> [What the exercise asks]
Could you write out, exactly as they stand, only the lines in the listing below from the line with "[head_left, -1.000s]" to the line with "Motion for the", both ends included, without the pictures?

> [Provided data]
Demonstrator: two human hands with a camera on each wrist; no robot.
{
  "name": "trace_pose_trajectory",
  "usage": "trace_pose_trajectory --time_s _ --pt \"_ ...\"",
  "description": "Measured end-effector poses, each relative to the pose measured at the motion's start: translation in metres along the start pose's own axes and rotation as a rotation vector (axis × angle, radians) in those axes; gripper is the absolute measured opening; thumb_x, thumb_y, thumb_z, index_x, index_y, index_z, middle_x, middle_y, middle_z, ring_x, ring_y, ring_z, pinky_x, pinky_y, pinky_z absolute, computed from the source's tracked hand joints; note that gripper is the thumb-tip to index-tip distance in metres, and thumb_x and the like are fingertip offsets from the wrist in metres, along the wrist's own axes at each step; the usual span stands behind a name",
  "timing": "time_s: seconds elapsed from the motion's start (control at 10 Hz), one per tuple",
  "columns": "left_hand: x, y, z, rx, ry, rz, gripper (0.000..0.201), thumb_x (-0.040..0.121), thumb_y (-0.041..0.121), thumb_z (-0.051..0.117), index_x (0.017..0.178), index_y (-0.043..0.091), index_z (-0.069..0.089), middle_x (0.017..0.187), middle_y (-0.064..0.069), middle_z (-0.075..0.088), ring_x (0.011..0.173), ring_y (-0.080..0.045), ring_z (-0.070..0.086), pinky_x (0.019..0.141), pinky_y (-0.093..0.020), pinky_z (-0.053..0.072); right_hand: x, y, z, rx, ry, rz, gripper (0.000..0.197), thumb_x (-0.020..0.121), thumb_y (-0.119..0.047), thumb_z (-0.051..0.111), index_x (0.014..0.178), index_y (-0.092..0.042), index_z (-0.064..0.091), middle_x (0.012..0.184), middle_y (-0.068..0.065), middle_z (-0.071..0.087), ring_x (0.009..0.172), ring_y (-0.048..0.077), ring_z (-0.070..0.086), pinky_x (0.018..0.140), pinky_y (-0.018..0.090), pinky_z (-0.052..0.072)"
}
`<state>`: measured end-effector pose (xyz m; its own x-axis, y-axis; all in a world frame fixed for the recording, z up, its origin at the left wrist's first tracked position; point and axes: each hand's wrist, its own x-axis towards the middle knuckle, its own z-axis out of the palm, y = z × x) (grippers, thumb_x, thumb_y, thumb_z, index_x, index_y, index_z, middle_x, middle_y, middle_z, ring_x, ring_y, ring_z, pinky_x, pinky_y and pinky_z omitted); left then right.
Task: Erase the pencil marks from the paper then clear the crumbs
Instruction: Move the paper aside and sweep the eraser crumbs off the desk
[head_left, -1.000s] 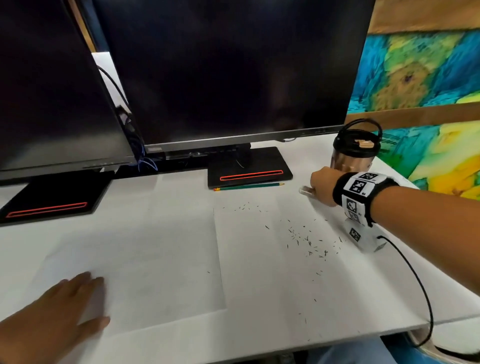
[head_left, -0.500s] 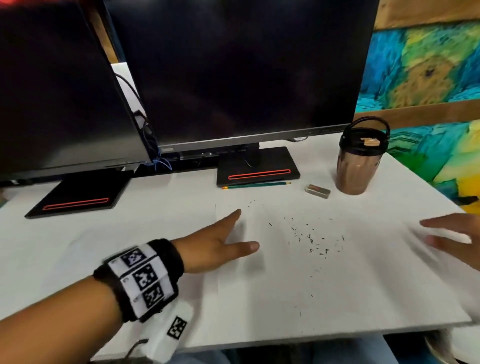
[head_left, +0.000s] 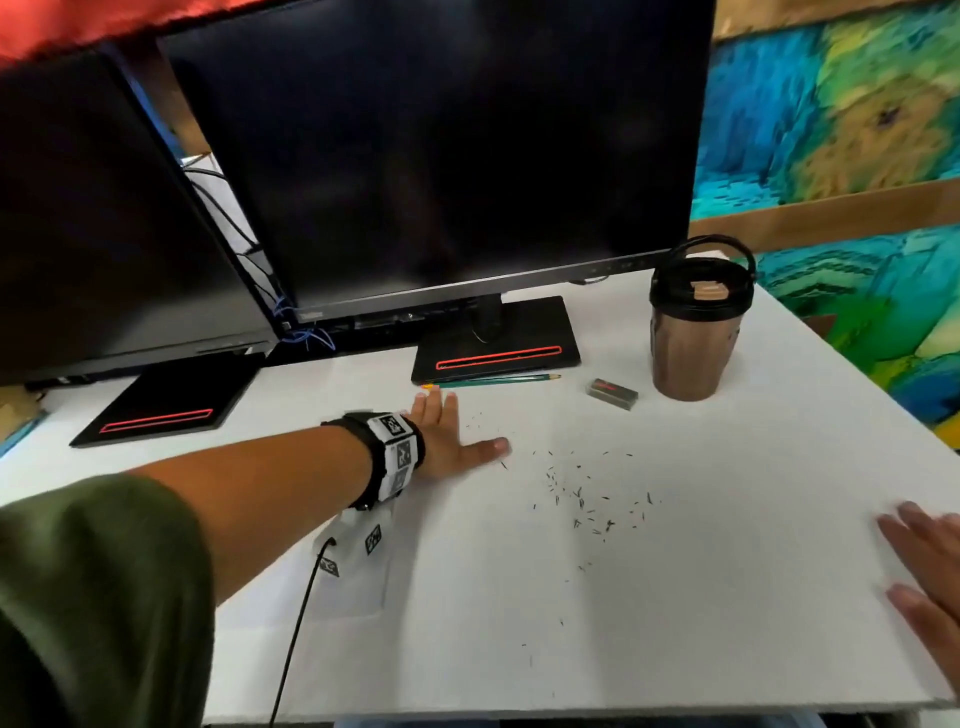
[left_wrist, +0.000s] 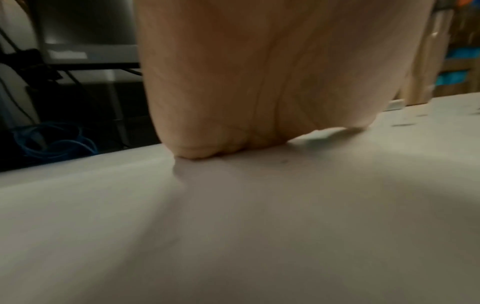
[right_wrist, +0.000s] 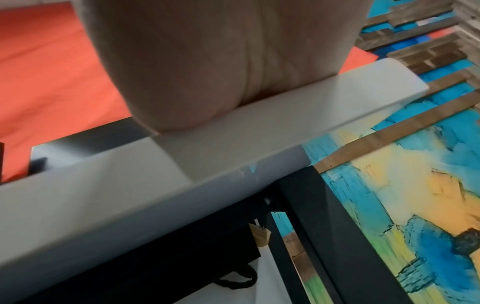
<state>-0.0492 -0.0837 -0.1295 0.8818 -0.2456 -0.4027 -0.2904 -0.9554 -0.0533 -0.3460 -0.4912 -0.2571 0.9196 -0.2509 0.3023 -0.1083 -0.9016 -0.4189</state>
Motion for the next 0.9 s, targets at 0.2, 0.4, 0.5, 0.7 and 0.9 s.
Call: trace_pose_trajectory --time_s 0.2,0.4,0.5,0.7,0.9 --pt "-0.06 0.038 0.013 0.175 -0.122 0.582 0.111 0.087 0.078 0.038 0.153 0.014 -0.025 0.159 -0.004 -0.035 0.146 -0.018 -0.032 0.121 -0.042 -0.014 -0.004 -0.004 -0.013 -0.007 -0.272 0.223 0.061 0.089 -0.068 0.021 0.148 -0.053 0.015 0.161 -0.016 0.016 0.148 0.023 0.021 0.113 0.066 0.019" --pt "-0.052 0.035 -0.009 -0.045 0.053 0.5 0.118 0.078 0.082 0.033 0.154 0.012 -0.024 0.162 -0.005 -0.026 0.149 -0.019 -0.023 0.123 -0.04 -0.008 -0.009 -0.047 -0.038 -0.196 -0.287 0.186 0.058 0.098 -0.059 0.017 0.149 -0.031 0.022 0.149 0.011 0.043 0.143 0.027 0.033 0.116 0.046 0.018" --pt "-0.032 0.025 -0.019 -0.007 0.08 0.192 0.136 0.059 0.099 0.01 0.156 0.004 0.004 0.166 -0.012 -0.005 0.153 -0.03 -0.003 0.121 -0.043 0.009 -0.003 -0.058 -0.052 -0.077 -0.278 0.095 0.052 0.096 -0.061 0.017 0.147 -0.055 0.005 0.155 -0.007 0.031 0.144 0.019 0.027 0.115 0.052 0.027" --pt "-0.063 0.07 0.01 0.09 -0.046 0.356 0.113 0.084 0.084 0.026 0.155 0.007 -0.016 0.162 -0.013 -0.026 0.15 -0.027 -0.022 0.122 -0.052 -0.005 -0.002 -0.064 -0.052 -0.124 -0.236 0.164 0.069 0.087 -0.073 -0.004 0.148 -0.044 0.01 0.154 -0.021 0.01 0.142 0.003 0.01 0.119 0.048 0.016" --pt "-0.111 0.115 0.016 -0.12 -0.118 0.648 0.096 0.095 0.066 0.03 0.152 0.015 -0.028 0.161 0.002 -0.031 0.147 -0.011 -0.027 0.122 -0.039 -0.011 -0.003 -0.075 -0.058 -0.214 -0.201 0.15 0.082 0.08 -0.075 -0.016 0.148 -0.036 0.008 0.153 -0.019 0.007 0.14 0.0 0.006 0.12 0.039 0.011"
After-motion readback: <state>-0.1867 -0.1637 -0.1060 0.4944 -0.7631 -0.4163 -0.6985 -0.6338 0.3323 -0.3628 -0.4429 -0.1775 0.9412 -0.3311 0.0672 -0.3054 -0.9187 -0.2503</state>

> [Solution to the problem]
[head_left, -1.000s] 
[head_left, -0.500s] 
[head_left, +0.000s] 
[left_wrist, +0.000s] 
[right_wrist, +0.000s] 
<state>-0.0492 -0.0837 -0.1295 0.8818 -0.2456 -0.4027 -0.2904 -0.9554 -0.0533 -0.3460 -0.4912 -0.2571 0.9196 -0.2509 0.3023 -0.1083 -0.9016 -0.4189</state>
Motion for the next 0.9 s, targets at 0.2, 0.4, 0.5, 0.7 and 0.9 s.

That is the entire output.